Instructions for the task: Copy each line of the data beneath in which the word "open" appears.

Source material:
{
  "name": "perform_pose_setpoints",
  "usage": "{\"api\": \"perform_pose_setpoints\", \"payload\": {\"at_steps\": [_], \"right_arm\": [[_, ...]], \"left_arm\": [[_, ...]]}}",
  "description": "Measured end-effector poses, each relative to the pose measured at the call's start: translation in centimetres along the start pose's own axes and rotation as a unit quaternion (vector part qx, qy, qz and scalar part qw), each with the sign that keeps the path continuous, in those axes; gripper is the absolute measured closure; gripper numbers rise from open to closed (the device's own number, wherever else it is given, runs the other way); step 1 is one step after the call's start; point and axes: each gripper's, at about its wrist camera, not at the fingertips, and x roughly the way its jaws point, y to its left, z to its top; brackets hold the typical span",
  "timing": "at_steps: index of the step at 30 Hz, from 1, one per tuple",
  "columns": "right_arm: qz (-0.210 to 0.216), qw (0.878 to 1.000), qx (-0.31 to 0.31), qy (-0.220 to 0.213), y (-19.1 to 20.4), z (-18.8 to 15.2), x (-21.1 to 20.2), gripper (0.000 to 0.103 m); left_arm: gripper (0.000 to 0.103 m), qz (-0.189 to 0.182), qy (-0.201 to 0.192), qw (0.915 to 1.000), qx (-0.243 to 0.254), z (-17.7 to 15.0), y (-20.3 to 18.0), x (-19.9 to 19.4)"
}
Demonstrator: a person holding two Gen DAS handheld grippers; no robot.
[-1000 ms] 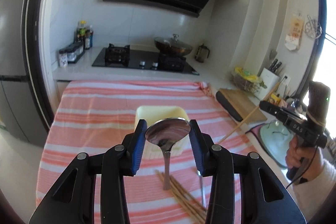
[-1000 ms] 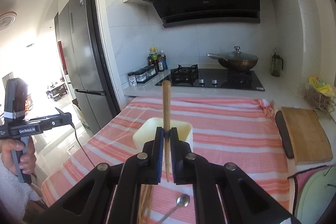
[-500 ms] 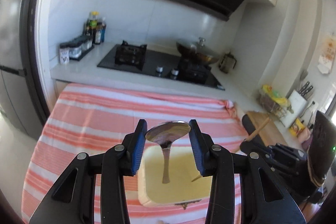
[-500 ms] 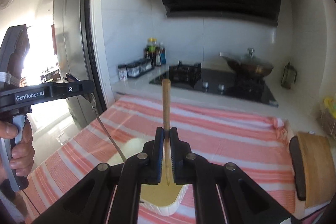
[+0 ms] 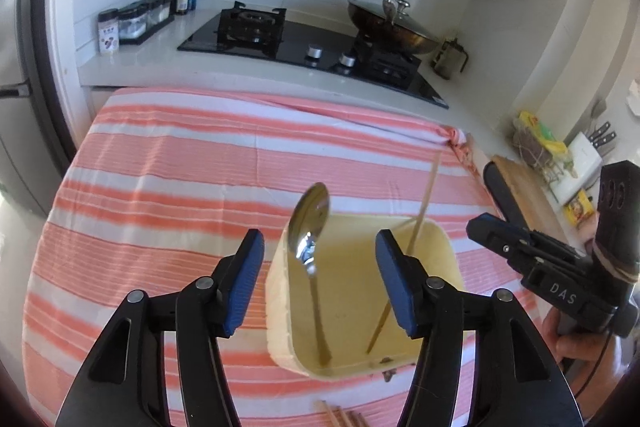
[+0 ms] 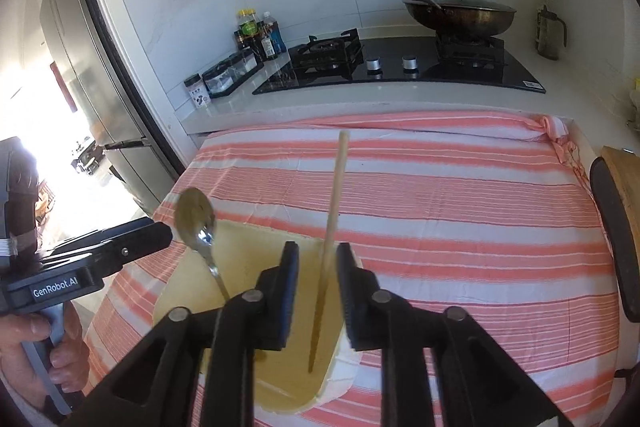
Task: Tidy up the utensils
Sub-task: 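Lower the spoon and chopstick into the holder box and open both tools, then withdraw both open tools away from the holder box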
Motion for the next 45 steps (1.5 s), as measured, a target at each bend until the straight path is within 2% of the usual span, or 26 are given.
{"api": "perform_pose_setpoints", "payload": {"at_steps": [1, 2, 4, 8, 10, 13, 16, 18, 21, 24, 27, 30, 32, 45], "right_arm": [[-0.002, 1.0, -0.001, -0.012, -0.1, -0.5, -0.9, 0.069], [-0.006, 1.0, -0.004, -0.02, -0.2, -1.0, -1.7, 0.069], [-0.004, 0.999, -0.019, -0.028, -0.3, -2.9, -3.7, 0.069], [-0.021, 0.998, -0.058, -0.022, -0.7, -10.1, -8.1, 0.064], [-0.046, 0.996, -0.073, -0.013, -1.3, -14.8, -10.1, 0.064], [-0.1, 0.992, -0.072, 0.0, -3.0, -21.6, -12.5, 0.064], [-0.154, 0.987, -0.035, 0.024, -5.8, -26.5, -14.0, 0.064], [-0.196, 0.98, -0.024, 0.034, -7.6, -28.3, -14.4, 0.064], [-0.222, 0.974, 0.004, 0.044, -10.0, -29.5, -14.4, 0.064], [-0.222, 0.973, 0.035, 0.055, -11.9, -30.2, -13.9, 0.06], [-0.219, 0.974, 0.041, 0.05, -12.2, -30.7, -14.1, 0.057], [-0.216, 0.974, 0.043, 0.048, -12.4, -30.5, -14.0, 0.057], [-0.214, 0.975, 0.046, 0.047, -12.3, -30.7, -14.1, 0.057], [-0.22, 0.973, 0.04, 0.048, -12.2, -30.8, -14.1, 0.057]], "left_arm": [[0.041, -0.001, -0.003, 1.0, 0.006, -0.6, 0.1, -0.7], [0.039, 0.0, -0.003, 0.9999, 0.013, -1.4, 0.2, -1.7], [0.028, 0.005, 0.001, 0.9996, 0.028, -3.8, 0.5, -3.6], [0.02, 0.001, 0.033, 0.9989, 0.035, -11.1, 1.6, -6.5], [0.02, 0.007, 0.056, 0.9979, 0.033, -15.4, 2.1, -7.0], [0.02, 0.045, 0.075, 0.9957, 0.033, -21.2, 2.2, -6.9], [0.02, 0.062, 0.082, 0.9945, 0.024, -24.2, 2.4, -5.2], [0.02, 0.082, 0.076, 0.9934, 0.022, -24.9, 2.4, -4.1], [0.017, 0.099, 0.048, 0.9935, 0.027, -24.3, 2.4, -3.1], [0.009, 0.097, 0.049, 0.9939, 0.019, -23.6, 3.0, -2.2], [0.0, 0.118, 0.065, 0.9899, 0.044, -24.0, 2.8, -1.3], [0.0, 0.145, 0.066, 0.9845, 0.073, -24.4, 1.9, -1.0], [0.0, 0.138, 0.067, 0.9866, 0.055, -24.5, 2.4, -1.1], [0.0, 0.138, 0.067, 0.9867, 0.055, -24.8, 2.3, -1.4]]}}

Answer to the problem:
  "description": "Measured end-effector poses, each relative to the pose measured at the call's start: translation in centimetres along the start pose's own axes and rotation as a unit quaternion (vector part qx, qy, qz and scalar part qw), each with the sign that keeps the path continuous, in those axes; gripper is the absolute measured closure; gripper numbers rise from open to closed (the device's own number, wherever else it is given, runs the other way); step 1 is one step after the call's start; point and axes: each gripper's, at about its wrist camera, not at the fingertips, and x roughly the way its jaws point, y to its left, z to its top; brackets hold the typical span",
Sub-task: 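Lower the spoon and chopstick into the holder box and open both tools, then withdraw both open tools away from the holder box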

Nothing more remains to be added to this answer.